Orban has repeatedly blocked or weakened European efforts to provide Ukraine with security assistance, frustrating Zelensky. Hungary, despite being a member of NATO, also does not permit donated Western weapons to be transferred to Ukraine across the countries’ shared border.

Ukrainian officials were pleased that despite Orban’s many efforts to hold up E.U. assistance, Hungary attended a peace conference that Ukraine organized in Switzerland last month. Budapest ultimately supported the joint statement that participating countries drafted, which called for Ukraine’s “territorial integrity” to be the basis of any peace agreement. Russia was not invited to the summit and dismissed it as pointless.

But on Tuesday, Orban suggested Ukraine should agree to a cease-fire with Russia as part of an effort to begin negotiations to end the fighting, which would leave Moscow in control of roughly one-fifth of Ukraine.

The 10-point peace plan that Kyiv has asked countries to support does not include agreeing to a cessation of hostilities while Russian troops are still occupying Ukraine. Officials have said that is because such a move would give Moscow an opportunity to rearm and renew its attacks aimed at seizing Ukrainian territory.

“I told [Zelensky] that his initiatives require a lot of time due to international diplomatic rules,” Orban said Tuesday. He added that he asked Zelensky “to consider whether it might be possible to do things a bit differently - to stop the fire and then negotiate with Russia, as a cease-fire would speed up the pace of these negotiations.”

Hungary’s takeover of the presidency of the Council of the E.U. provided a “good excuse” for the meeting between Orban and Zelensky, said Zsuzsanna Végh, an analyst specializing in Central Europe at the German Marshall Fund of the United States, a Washington-based think tank.

“For Orban, the visit may also serve to portray him as a more constructive actor and build his image as an advocate for peace,” Végh said. But, she added, “Orbán’s position or request toward Zelensky - calling for a cease-fire before peace negotiations - continues to reflect a disregard for Kyiv’s views.”

In remarks after the meeting, Zelensky did not address Orban’s suggestion of a cease-fire. He said that Hungary will open a first Ukrainian-language school for refugees living there. “The substance of our dialogue on all today’s issues can become the basis for a new bilateral document between our states,” Zelensky said.

Budapest claims that Kyiv is failing to guarantee the rights of its Hungarian minority in Ukraine’s western Zakarpattia region.
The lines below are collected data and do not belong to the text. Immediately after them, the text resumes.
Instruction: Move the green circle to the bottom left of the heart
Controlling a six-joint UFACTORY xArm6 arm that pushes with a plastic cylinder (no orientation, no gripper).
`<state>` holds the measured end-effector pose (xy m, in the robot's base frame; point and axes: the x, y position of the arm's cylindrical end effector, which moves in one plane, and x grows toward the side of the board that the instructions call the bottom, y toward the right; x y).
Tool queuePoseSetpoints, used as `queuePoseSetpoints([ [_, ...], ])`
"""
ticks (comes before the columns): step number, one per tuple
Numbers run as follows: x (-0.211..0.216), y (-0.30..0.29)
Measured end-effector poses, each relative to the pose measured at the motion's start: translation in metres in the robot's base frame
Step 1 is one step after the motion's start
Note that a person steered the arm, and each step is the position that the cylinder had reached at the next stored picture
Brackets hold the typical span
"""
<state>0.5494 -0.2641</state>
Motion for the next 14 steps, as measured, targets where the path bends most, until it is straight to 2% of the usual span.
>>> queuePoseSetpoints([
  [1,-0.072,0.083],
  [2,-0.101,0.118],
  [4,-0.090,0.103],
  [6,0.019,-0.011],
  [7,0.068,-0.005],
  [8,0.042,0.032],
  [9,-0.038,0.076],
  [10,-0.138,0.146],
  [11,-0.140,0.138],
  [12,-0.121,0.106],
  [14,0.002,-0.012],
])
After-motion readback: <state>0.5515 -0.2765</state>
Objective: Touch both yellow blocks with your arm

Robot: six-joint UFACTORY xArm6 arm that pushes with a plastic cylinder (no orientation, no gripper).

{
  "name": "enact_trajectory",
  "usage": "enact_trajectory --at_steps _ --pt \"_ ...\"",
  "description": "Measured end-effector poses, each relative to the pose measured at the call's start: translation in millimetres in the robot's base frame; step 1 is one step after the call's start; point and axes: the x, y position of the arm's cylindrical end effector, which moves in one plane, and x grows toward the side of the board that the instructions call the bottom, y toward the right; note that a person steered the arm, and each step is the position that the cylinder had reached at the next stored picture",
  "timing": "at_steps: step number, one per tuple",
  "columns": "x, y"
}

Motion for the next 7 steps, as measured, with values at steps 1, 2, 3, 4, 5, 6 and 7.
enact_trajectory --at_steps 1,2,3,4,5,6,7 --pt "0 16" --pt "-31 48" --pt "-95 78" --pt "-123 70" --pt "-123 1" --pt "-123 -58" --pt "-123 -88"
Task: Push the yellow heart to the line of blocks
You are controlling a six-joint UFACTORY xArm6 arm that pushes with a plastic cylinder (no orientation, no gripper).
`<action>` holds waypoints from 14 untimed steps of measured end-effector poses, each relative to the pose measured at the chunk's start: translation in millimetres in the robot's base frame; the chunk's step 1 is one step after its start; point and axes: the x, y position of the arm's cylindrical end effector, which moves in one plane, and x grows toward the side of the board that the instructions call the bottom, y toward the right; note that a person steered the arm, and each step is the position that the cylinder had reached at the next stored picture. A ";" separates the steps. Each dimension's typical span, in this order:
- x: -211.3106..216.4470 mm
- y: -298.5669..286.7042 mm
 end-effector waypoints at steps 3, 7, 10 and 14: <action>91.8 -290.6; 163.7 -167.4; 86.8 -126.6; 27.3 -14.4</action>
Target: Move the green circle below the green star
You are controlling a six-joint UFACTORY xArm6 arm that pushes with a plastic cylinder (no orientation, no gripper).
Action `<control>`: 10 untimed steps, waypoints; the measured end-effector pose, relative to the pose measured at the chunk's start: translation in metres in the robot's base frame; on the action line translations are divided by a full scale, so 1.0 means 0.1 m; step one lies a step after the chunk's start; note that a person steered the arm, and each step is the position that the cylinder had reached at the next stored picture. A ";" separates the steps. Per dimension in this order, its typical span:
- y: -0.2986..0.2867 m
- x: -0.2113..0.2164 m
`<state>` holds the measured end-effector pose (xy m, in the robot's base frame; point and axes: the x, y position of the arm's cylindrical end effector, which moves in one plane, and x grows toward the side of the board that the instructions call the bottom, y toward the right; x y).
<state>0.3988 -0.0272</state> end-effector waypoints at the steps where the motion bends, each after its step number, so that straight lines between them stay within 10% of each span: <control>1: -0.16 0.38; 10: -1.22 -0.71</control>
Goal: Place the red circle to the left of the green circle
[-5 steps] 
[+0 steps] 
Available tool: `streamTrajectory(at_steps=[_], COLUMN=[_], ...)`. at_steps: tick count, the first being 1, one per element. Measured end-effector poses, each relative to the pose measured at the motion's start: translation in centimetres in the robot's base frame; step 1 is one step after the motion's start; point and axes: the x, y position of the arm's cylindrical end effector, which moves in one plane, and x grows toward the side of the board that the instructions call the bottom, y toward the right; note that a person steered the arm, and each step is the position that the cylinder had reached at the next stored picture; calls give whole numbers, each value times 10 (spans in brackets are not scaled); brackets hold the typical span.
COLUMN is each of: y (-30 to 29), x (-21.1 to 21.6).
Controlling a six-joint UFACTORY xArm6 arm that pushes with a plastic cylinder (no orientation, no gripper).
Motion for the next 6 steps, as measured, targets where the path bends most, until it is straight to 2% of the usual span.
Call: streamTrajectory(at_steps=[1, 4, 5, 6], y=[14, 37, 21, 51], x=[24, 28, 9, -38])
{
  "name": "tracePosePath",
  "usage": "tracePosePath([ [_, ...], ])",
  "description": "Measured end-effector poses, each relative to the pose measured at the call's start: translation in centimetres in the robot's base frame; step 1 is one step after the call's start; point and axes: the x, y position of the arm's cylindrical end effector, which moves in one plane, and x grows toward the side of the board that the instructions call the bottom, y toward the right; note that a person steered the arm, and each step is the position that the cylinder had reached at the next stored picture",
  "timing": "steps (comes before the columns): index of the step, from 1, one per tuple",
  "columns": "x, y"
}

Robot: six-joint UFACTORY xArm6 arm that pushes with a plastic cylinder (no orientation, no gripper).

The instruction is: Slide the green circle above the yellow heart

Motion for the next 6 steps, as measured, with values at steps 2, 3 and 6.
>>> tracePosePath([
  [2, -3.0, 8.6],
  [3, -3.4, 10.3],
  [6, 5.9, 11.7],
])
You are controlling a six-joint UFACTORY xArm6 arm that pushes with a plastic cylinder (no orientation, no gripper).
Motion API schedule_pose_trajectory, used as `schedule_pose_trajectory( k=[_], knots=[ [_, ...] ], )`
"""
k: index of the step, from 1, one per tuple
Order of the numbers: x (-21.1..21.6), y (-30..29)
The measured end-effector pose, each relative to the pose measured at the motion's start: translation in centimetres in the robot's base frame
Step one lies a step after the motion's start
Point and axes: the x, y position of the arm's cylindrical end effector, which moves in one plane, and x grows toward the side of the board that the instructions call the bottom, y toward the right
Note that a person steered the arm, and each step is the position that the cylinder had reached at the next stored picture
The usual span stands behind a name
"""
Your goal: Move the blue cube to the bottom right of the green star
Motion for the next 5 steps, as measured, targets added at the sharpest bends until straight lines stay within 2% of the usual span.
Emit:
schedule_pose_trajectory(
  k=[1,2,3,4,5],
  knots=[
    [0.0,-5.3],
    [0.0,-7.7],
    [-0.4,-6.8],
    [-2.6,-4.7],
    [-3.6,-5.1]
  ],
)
Orban’s government has presented a list of 11 conditions related to the minority’s legal protection before it agrees to Ukraine’s E.U. membership.

Though taking on the rotating presidency of the European Union involves limited sway, some E.U. lawmakers have expressed concern that Hungary’s pro-Russian track record makes it unfit for the role. Along with hindering aid to Ukraine, Orban has also opposed E.U. sanctions on Russia. He’s one of the only Western leaders to have met Russian President Vladimir Putin since the war began.

Zelensky wrote Monday on X that he wished Hungary “effectiveness in promoting our shared European values, goals, and interests.”

“While advancing on its path to the EU, Ukraine is ready to contribute to these efforts and strengthen our Europe,” Zelensky said.

Though Orban’s positions on Ukraine and Russia’s invasion had made him something of an outlier in the European Union, he might gain allies and influence, as the success of hard- and far-right parties in recent elections has shaken Europe’s establishment.

In France, a strong showing by Marine Le Pen’s far-right party led President Emmanuel Macron to dissolve Parliament and call snap elections, which backfired when the far right finished in first Sunday in the first round of voting.

Macron has been especially vocal about stepping up European support for Kyiv and had even said the West should not rule out putting troops on the ground in Ukraine. Le Pen has been critical of Macron’s position.

Andreas Bock, an expert on Hungarian foreign policy at the European Council on Foreign Relations, said the recent success of far-right parties in the European Parliament elections and in the first round of French parliamentary elections would bolster Orban’s confidence to push his agenda.